++++ THE DATA ++++
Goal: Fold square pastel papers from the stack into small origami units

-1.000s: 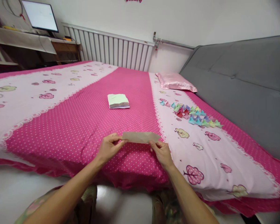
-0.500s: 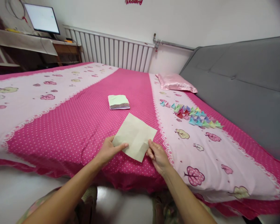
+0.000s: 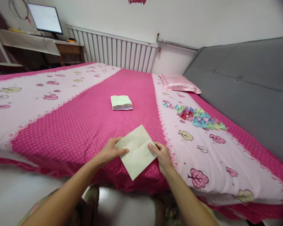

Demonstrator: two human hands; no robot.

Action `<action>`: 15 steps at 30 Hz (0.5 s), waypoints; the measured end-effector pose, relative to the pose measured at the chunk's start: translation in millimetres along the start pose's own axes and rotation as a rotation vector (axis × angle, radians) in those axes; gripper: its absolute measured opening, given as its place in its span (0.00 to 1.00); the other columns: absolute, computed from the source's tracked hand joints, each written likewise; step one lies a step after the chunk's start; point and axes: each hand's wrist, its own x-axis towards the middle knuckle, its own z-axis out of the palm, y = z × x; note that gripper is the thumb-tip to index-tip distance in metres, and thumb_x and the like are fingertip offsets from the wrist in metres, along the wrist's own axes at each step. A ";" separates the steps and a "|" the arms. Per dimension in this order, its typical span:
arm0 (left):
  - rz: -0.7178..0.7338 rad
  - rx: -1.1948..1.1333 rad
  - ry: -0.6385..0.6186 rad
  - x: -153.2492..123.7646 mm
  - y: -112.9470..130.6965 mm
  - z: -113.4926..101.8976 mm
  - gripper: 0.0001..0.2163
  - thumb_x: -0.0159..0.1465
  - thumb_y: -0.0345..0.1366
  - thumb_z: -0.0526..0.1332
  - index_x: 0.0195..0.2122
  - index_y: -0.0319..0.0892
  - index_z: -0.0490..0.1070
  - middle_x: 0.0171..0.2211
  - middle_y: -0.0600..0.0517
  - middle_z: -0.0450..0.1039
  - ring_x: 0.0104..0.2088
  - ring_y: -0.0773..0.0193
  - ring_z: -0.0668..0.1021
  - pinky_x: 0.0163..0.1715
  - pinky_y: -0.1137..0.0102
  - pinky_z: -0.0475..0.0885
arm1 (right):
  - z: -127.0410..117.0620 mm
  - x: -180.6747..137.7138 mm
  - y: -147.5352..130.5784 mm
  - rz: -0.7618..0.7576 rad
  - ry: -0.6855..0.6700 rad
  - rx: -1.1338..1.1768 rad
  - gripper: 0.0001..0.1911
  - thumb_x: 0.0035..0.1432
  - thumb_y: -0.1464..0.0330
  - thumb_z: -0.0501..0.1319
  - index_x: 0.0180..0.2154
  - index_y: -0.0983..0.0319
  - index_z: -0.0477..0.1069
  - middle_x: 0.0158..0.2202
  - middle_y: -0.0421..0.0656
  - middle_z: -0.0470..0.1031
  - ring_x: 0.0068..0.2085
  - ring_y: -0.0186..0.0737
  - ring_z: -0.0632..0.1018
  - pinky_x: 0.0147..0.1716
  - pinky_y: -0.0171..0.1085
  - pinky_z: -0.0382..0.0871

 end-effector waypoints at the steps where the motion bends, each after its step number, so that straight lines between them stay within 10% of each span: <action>1: -0.004 0.012 -0.022 -0.1 0.1 -2.0 0.17 0.47 0.34 0.66 0.39 0.38 0.72 0.31 0.49 0.76 0.29 0.62 0.76 0.30 0.70 0.70 | -0.9 0.8 -0.3 0.014 -0.007 0.021 0.13 0.41 0.64 0.68 0.30 0.64 0.74 0.26 0.42 0.78 0.25 0.37 0.76 0.27 0.35 0.69; 15: -0.097 -0.138 -0.054 4.3 3.0 -4.4 0.20 0.50 0.39 0.66 0.43 0.37 0.71 0.35 0.44 0.77 0.32 0.61 0.78 0.30 0.71 0.70 | -3.9 7.9 4.2 0.111 0.056 0.106 0.15 0.37 0.66 0.69 0.30 0.63 0.70 0.22 0.41 0.78 0.23 0.40 0.77 0.23 0.37 0.71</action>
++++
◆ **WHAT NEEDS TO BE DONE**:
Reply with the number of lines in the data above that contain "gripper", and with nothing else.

◆ **SOLUTION TO THIS EXERCISE**:
3